Filed under: Releases of the Week | Tags: Barsuk Records, Makers, Rocky Votolato, Suicide Medicine, True Devotion, Waxwing
PREVIEW: VISIT Rocky Votolato’s MySpace
WE GIVE IT: 11/20 Watts
For over a decade, Rocky Votolato has turned out folk-rock records drenched with an unmistakably Southern-influenced sound, while being paired with an emotion-conscious Seattle sensibility. Considering his heritage, Texas-born and Seattle-raised, the hybrid sound makes sense and has been producing some admirable results following his departure from his previous band, Waxwing. Nonetheless, with Votolato’s eigth studio release, True Devotion, this trademark sound has become tired, and his reliance on a seemingly “tried-and-true formula” may fail to keep listeners’ attentions.
After a period of widely publicized bouts with depression and anxiety, Votolato decided to shut himself away in his apartment for over a year, refusing contact with the outside world, instead choosing to take on the study of existential philosophy, theology, physics and equally weighty academic pursuits. The result was somehow True Devotion, which lacks any sort of musical maturation on Votolato’s part, despite his studious seclusion.

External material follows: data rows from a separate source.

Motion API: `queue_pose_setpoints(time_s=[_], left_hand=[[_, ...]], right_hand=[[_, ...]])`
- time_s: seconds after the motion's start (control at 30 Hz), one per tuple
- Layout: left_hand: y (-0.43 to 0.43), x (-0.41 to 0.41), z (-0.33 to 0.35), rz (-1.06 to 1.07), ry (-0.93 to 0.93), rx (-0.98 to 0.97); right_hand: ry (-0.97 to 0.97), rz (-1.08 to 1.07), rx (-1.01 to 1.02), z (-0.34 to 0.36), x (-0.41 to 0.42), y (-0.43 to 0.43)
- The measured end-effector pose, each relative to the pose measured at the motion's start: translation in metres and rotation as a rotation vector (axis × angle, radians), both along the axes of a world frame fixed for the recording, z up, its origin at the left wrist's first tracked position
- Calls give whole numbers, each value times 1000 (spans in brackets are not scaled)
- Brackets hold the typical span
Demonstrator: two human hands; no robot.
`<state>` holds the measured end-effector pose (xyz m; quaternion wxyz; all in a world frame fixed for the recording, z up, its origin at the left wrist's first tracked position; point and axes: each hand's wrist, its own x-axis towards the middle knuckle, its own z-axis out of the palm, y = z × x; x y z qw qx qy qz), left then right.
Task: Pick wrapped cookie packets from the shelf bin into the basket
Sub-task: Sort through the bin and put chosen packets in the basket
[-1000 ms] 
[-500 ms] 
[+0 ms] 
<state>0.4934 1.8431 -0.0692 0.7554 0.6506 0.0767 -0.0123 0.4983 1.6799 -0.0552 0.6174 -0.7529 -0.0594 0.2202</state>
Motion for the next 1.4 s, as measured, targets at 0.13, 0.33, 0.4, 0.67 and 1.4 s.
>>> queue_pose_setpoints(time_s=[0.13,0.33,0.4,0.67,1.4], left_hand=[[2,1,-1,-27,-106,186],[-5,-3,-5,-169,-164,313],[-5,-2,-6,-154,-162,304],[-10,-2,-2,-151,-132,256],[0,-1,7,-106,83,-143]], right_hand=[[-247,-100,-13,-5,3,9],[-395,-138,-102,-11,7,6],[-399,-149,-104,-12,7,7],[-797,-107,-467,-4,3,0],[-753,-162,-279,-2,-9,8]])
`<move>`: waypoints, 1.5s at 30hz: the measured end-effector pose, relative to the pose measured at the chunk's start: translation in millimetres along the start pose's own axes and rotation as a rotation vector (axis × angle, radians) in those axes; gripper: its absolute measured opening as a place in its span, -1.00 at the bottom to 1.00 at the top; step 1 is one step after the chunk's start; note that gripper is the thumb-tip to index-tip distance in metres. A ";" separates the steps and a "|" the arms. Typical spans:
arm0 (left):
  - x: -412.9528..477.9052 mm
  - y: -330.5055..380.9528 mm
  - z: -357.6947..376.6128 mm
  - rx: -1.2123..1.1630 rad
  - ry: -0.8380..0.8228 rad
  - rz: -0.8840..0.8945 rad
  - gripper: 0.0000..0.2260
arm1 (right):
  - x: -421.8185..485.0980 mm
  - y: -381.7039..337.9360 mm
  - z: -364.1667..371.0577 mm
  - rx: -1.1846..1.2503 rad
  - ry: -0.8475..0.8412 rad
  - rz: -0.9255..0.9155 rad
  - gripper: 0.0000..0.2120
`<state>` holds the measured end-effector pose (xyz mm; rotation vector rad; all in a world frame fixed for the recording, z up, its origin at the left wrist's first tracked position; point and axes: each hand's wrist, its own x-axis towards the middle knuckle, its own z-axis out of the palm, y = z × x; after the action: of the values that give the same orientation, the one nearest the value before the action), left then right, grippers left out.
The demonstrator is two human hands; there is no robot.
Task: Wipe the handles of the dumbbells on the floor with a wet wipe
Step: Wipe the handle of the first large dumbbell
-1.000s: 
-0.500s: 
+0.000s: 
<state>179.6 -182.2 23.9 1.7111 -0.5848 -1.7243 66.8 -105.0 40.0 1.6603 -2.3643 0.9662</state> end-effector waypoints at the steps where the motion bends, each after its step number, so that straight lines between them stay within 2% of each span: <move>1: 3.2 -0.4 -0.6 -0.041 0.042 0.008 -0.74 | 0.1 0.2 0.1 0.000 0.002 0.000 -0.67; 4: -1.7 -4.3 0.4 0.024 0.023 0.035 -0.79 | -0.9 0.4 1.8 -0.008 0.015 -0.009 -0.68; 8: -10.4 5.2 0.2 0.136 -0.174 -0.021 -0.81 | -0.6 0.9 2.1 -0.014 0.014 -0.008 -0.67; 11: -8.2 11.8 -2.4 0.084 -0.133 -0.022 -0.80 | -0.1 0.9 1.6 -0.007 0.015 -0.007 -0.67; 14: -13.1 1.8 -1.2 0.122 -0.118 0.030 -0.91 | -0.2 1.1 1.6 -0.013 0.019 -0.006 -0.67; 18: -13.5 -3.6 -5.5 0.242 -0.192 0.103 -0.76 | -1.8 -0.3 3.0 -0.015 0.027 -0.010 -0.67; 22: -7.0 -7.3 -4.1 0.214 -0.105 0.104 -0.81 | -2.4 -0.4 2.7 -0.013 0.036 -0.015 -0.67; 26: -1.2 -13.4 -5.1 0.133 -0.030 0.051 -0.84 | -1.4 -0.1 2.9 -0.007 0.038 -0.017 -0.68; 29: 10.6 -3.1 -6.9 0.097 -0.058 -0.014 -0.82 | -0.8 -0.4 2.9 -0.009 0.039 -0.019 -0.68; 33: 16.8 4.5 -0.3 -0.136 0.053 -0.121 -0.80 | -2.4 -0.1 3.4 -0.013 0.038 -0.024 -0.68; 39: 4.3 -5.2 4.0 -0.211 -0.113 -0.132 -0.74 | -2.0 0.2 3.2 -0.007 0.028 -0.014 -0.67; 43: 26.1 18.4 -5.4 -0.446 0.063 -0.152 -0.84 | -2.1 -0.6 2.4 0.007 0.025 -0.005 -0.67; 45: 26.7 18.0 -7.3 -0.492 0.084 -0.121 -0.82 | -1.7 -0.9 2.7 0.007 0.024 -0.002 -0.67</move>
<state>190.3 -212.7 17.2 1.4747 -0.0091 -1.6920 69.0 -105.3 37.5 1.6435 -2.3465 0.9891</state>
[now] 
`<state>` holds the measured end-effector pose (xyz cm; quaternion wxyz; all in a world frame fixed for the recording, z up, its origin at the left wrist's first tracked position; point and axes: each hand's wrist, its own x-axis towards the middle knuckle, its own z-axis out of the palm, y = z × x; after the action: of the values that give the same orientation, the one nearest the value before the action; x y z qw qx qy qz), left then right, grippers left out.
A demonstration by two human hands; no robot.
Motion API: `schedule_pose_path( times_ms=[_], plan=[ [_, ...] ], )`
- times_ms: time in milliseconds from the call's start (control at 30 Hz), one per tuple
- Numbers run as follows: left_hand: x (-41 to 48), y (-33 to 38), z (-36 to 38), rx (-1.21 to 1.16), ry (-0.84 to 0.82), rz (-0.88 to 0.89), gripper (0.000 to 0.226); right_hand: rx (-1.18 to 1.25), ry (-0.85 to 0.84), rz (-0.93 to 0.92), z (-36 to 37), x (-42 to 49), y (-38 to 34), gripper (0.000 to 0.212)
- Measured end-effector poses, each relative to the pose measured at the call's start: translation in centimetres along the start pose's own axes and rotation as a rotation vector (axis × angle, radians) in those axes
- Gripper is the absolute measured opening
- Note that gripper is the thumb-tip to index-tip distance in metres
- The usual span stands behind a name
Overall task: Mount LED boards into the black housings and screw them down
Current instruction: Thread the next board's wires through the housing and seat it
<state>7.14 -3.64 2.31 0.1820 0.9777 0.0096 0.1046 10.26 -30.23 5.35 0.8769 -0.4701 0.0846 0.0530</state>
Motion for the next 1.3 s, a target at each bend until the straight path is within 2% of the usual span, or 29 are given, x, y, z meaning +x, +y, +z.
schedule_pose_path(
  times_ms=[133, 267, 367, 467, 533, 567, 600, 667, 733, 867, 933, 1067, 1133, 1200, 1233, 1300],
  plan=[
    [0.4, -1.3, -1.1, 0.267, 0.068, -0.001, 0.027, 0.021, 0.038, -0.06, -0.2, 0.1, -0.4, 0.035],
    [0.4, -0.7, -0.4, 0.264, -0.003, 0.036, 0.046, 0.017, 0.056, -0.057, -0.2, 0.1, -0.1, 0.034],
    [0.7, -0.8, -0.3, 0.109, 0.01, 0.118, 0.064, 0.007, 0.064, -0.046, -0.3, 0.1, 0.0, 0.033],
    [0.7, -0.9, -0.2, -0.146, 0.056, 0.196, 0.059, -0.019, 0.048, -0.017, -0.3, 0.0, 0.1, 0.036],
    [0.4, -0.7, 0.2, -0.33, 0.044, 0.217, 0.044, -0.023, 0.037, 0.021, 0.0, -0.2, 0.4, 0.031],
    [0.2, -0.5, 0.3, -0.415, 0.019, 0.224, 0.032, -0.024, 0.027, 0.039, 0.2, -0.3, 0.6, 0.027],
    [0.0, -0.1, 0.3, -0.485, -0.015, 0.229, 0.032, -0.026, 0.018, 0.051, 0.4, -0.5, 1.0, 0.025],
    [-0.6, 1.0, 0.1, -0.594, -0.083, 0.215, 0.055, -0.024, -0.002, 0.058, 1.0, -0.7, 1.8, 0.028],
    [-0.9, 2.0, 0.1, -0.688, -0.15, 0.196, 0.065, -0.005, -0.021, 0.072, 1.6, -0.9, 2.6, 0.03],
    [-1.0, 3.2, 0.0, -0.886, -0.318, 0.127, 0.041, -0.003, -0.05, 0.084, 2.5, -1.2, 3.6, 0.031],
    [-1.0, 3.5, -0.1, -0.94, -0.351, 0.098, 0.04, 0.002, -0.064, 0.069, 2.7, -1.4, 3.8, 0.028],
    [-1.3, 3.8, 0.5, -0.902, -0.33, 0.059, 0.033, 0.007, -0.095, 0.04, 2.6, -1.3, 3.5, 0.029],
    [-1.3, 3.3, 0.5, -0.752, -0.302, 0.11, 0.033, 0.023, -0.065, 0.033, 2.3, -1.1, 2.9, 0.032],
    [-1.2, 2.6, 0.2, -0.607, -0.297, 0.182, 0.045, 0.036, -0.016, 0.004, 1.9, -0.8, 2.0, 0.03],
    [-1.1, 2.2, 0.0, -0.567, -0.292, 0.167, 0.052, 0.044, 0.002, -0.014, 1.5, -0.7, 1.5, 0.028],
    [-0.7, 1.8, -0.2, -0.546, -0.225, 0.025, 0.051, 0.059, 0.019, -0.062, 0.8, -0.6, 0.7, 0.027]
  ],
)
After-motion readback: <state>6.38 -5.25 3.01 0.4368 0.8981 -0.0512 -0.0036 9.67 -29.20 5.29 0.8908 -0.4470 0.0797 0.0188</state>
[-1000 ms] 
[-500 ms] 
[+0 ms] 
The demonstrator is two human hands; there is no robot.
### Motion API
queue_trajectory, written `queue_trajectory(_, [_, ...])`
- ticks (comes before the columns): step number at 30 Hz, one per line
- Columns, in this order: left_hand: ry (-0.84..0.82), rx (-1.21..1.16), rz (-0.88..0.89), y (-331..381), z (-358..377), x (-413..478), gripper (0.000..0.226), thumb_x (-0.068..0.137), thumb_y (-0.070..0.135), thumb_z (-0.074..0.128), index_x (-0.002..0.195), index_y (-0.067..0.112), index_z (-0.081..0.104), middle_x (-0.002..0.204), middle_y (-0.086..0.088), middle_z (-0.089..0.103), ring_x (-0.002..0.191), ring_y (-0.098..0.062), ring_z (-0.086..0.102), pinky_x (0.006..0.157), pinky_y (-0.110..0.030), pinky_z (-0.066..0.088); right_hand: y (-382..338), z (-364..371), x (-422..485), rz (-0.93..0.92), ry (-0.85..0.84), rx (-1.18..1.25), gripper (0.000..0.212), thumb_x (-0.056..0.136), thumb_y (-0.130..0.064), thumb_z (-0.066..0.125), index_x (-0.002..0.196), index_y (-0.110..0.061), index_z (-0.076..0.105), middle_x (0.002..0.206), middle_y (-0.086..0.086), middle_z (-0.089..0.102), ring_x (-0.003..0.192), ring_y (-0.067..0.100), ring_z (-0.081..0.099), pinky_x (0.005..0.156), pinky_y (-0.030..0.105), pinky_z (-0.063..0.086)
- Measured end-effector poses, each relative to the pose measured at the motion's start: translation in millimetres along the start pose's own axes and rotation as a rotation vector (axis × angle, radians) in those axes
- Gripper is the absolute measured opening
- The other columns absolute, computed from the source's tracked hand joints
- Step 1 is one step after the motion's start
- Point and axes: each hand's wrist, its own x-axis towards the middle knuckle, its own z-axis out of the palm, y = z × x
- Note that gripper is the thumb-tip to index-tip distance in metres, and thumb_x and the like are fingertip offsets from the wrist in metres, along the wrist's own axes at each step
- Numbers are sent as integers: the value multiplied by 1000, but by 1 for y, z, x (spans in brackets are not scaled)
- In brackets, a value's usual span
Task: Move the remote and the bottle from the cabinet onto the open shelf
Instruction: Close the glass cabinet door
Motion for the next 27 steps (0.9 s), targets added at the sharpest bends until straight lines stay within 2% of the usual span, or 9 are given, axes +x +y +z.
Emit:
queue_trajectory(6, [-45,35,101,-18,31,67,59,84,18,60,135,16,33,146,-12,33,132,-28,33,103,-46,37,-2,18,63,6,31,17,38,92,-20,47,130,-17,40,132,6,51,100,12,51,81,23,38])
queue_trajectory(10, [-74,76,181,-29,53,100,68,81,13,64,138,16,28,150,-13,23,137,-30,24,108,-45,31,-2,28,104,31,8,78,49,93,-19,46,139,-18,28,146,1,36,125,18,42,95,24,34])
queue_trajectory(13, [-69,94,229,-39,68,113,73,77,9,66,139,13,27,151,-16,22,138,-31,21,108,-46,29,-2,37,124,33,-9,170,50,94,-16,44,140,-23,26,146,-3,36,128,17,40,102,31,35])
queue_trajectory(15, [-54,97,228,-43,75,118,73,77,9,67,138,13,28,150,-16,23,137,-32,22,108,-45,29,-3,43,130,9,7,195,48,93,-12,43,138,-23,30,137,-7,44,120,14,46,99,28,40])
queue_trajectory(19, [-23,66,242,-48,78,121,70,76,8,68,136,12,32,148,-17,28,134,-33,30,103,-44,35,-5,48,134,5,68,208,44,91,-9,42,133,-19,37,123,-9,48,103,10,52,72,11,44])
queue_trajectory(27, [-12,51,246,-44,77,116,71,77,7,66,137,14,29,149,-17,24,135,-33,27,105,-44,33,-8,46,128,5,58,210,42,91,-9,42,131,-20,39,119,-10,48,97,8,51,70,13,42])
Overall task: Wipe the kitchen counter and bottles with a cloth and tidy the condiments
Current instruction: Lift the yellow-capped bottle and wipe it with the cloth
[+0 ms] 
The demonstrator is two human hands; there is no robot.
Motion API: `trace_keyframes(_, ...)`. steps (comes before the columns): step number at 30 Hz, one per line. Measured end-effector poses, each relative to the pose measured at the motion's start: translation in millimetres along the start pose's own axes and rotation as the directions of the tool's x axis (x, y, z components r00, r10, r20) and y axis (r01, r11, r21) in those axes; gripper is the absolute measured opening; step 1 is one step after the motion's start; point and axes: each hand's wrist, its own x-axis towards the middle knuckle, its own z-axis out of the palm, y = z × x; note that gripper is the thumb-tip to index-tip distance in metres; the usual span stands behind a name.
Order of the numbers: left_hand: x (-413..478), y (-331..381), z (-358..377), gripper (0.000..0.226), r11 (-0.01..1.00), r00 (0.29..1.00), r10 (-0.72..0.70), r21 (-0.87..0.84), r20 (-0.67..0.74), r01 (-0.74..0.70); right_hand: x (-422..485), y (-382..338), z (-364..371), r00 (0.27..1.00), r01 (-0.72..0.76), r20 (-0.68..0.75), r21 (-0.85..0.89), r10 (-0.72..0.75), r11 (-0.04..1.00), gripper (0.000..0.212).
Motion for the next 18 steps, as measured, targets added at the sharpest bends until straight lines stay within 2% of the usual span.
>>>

That’s not to say that the record is bad, by any means. It features the same earnest, fragile vocals and delicate guitar strumming as his critically acclaimed 2006 release, Makers. “Red River” features Votolato at his most impressive with a sound similar to Suicide Medicine’s “Every Red Cent”. It’s a bit edgier than the rest of the tracks on the record, and is a more than welcome change.
The fact that he decided to play it safe, though, surely comes out in tracks such as the album opener, “Lucky Clover Coin”, which you’ll be sure that you’ve heard before in numerous iterations over the years. The verse-chorus-verse-chorus progression, with his slight chord and mood changes, has its limits. This album may be it.
In the end, the record is neither good nor bad. It’s safe and familiar, but an ultimately, and unfortunately, disappointing offering after a year of apparent development and enlightenment. It relies on a tried and true formula, and that is perhaps where it most falls short. Try something new, Rocky, please. You owe it to your fans.